> Exercise: Reproduce the listing below character for character; drop every image.

════════════════

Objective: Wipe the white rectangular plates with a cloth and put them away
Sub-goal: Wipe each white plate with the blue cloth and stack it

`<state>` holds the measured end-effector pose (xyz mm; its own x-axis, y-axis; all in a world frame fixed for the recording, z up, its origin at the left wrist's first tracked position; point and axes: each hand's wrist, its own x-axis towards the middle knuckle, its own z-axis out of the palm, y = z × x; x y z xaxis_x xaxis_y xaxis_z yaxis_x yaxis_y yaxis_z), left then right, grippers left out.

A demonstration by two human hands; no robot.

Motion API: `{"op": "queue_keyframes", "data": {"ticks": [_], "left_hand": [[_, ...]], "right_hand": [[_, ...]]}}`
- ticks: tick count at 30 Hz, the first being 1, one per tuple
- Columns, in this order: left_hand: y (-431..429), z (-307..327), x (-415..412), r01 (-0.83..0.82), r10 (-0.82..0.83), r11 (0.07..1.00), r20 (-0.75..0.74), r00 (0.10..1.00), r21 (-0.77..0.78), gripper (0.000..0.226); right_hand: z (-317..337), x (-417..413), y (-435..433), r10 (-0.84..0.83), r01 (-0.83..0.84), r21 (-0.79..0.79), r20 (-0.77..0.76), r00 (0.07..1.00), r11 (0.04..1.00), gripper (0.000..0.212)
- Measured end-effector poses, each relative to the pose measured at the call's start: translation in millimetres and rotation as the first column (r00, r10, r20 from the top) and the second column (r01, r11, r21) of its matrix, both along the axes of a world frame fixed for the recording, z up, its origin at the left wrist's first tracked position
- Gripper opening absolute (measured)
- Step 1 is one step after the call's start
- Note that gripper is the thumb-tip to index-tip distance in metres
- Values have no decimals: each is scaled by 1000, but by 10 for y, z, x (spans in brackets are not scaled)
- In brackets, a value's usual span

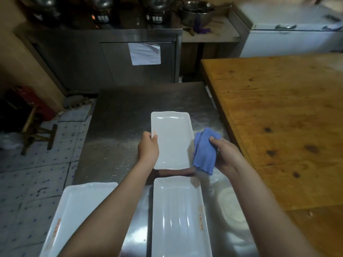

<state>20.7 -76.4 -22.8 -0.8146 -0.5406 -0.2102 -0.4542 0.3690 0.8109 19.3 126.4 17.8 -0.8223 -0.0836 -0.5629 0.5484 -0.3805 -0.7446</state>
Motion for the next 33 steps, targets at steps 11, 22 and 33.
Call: {"op": "queue_keyframes", "data": {"ticks": [11, 22, 33], "left_hand": [[625, 561, 610, -30, 57, 950, -79, 995, 311, 23], [971, 1059, 1561, -53, 115, 703, -40, 993, 709, 43], [1024, 1177, 1887, -19, 156, 716, -133, 979, 698, 37]], "right_hand": [[735, 473, 292, 291, -283, 74, -155, 944, 956, 15], [620, 1107, 326, 782, 374, 925, -185, 596, -66, 68], [556, 1508, 310, 962, 259, 958, 54, 268, -126, 58]]}}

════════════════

> Task solution:
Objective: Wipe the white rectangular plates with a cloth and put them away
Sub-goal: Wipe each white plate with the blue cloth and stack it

`<state>` holds the measured end-effector pose (xyz mm; its own x-axis, y-axis; all in a world frame fixed for the recording, z up, its origin at the left wrist's first tracked position; point and axes: each hand's wrist, its own x-axis towards the middle knuckle, its own z-axis out of the palm, y = z × x; x y z xaxis_x xaxis_y xaxis_z yaxis_x yaxis_y yaxis_z), left then right, grippers left out.

A demonstration by two human hands; no robot.

Motion API: `{"op": "queue_keyframes", "data": {"ticks": [_], "left_hand": [[_, ...]], "right_hand": [[_, ...]]}}`
- ticks: tick count at 30 Hz, the first being 1, one per tuple
- Columns, in this order: left_hand: y (-431..429), z (-307..327), x (-415..412), r01 (-0.83..0.82), r10 (-0.82..0.83), r11 (0.07..1.00), r20 (-0.75..0.74), r00 (0.10..1.00), r21 (-0.77..0.78), gripper (0.000..0.226); right_hand: z (-317..337), x (-417..413), y (-435..433), r10 (-0.84..0.83), r01 (-0.83..0.84), r21 (-0.79..0.79), r20 (-0.77..0.76), r00 (0.07..1.00), r11 (0.04..1.00), gripper (0.000..0.212)
- Measured end-effector poses, each relative to the pose measured at the call's start: translation in millimetres and rotation as the first column (r00, r10, r20 from the top) and the second column (r01, r11, r21) of its matrix, both along the axes of a world frame fixed for the recording, z up, its origin at the left wrist's first tracked position
- Gripper opening absolute (measured)
- Step 1 is one step after the call's start
- Note that gripper is the thumb-tip to index-tip distance in metres
- Values have no decimals: each is scaled by 1000, but by 10 for y, z, x (spans in brackets are not scaled)
- In brackets, a value's usual span


<state>20.7 -76.4 -22.8 -0.8146 -0.5406 -0.2102 -0.4542 0.3690 0.8109 19.3 126.4 17.8 -0.8223 -0.0836 -0.5629 0.5484 -0.3805 -0.7446</state>
Motion for the next 33 steps, targets at steps 11, 22 and 33.
Call: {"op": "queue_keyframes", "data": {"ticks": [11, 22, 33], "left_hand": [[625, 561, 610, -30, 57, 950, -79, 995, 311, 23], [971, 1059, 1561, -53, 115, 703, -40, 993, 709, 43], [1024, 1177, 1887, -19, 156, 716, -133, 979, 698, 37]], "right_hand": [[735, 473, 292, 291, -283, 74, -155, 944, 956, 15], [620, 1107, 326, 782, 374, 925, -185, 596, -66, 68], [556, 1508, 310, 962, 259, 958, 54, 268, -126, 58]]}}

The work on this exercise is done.